Дверь скрипнула, Диди вышла из-за ширмочки и увидела – викария Дьюли. Он вскинул вверх брови изумленными треугольниками, издал негодующий: ах! – и попятился к выходу в коридор.
– Я чрезвычайно извиняюсь – я думал, что уже раз больше двенадцати, когда уже все… – Он взялся за ручку двери, но за ту же ручку схватилась и Диди.
– Нет, нет, пожалуйста, не стесняйтесь, ради Бога – садитесь. Это мой обыкновенный утренний костюм – и не правда ли, очень милый фасон? Я так много о вас слышала – я очень рада, что вы наконец…
Что ж, надо было собой жертвовать до конца: викарий сел, стараясь не глядеть на обычный утренний костюм.
– Видите ли… Мисс? Гм… Диди… Я пришел по поручению одной несчастной матери. Вы, конечно, не знаете, что значит иметь дитя…
– О, мистер Дьюли, но у меня есть… Вот мой единственный Джонни, и я его страшно люблю… – Диди поднесла мопса к треугольно поднятым бровям викария Дьюли. – Не правда ли, какой милый? У-у, Джонни, улыбнись! Поцелуй мистера Дьюли, не бойся – не бойся…
Холодными улыбающимися губами Джонни приложился к губам викария. И вследствие ли неожиданности – или вследствие прирожденной вежливости, но только викарий ответил на фарфоровый поцелуй Джонни.
– О, какой вы милый! – Диди была в восторге, но викарий держался совершенно другого мнения. Он негодующе вскочил:
– Я зайду к вам, миссис… миссис, когда вы будете не так весело настроены. Я вовсе не расположен…
– О, мистер Дьюли, к несчастью – я, кажется, всегда весело настроена.
– В таком случае…
Мистер Дьюли отправился в соседний номер – к Кемблу. Здесь почва была более благодарная. Кембл выслушал всю речь мистера Дьюли, усиленно морщил лоб и кивал: да, да. Впрочем, иначе и быть не могло: речь викария была строго логическая, и он увлекал за собой Кембла, как по рельсам, викарий торжествовал…
Но на последней станции неожиданно произошло крушение, Кембл соскочил со стула.
– Мистер Дьюли, прошу вас не выражаться так о… о Диди, которую я просил быть моей женой.
– Же-женой? – но тотчас же викарий оправился: – Но ведь вы же все время соглашались со мной, мистер Кембл?
– Да, соглашался, – мрачно кивнул Кембл.
– Так где же у вас логика, мистер Кембл?
– Логика? – Кембл сморщился, потер лоб – и вдруг, нагнув голову, как бык, пошел прямо на викария. – Да, женой! Я сказал – моей женой… Да! И простите – я… я хочу остаться один, да!
– Ах, так? Хо-ро-шо-с! – Викарий вышел с высоко поднятыми бровями согласно рубрике: холодное негодование.
Был уже июнь. Деревья в парках, к сожалению, потеряли свой приличный, подстриженный вид: цвели олеандры, вылезали изо всех сил, как попало, в абсолютном беспорядке. По ночам заливалось птичье, совершенно не считаясь с тем, что в десять часов порядочные люди отходили ко сну. Порядочные люди сердито хлопали окнами и высовывались в белых колпаках.

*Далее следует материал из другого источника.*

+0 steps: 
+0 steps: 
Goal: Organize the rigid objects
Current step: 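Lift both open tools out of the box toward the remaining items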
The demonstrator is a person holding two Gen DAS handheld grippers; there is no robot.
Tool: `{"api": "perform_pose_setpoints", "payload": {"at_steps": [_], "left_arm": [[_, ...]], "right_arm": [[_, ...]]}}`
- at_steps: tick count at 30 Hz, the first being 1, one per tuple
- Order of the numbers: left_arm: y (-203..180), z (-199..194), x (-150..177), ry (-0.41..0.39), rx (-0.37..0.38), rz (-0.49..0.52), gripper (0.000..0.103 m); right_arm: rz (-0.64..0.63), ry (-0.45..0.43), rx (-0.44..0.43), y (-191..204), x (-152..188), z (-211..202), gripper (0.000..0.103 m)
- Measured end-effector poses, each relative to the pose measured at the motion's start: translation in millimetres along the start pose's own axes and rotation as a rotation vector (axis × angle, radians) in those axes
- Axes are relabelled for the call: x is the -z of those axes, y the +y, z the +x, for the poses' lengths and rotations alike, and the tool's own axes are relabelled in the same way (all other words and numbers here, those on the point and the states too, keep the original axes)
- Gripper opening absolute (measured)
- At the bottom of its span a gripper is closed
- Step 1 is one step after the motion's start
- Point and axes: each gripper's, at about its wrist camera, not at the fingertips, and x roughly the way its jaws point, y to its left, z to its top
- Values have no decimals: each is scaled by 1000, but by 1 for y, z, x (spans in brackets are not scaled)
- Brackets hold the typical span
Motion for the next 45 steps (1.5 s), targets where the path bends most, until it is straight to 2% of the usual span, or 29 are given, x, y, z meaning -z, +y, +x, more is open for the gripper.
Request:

Впрочем, надо сознаться, анархический элемент был даже и в Джесмонде, и этот элемент – происходившее одобрял всецело. Умудрялись избегнуть бдительного взора парковых сторожей и после десяти оставались в кустах слушать пение птиц. Кусты интенсивно жили всю ночь, шевелились, шептались, а месяц всю ночь разгуливал над парком с моноклем в глазу и поглядывал вниз с добродушной иронией фарфорового мопса.
Все это производило какую-то странную болезнь: и кусты, и жара, и месяц, и олеандры – все вместе. Диди капризничала и хотела неизвестно чего, и Кембл терялся.
– Жарко. Я не могу… – Диди расстегивала еще одну пуговицу блузы, и перед Кемблом мерно колыхались волны: белые – батисты, и еще одни – розовые, и еще одни, шумные и красные – в голове Кембла.
Кембл старался занять Диди чем-нибудь интересным:
– …Знаете, Диди, на Кинг-стрит в окне я вчера видел электрический утюг. Такая прелесть, и всего десять шиллингов. Я думаю, нам уже можно бы начать обзаведение.
Но Диди даже и на это отзывалась очень вяло. Нет, она, кажется, больна.
Спускала шторы. Ложилась в кровать.
– Посмотрите, Кембл: у меня жар. Ну вот тут – ведь правда? Нет, глубже – сюда… – клала руку Кембла.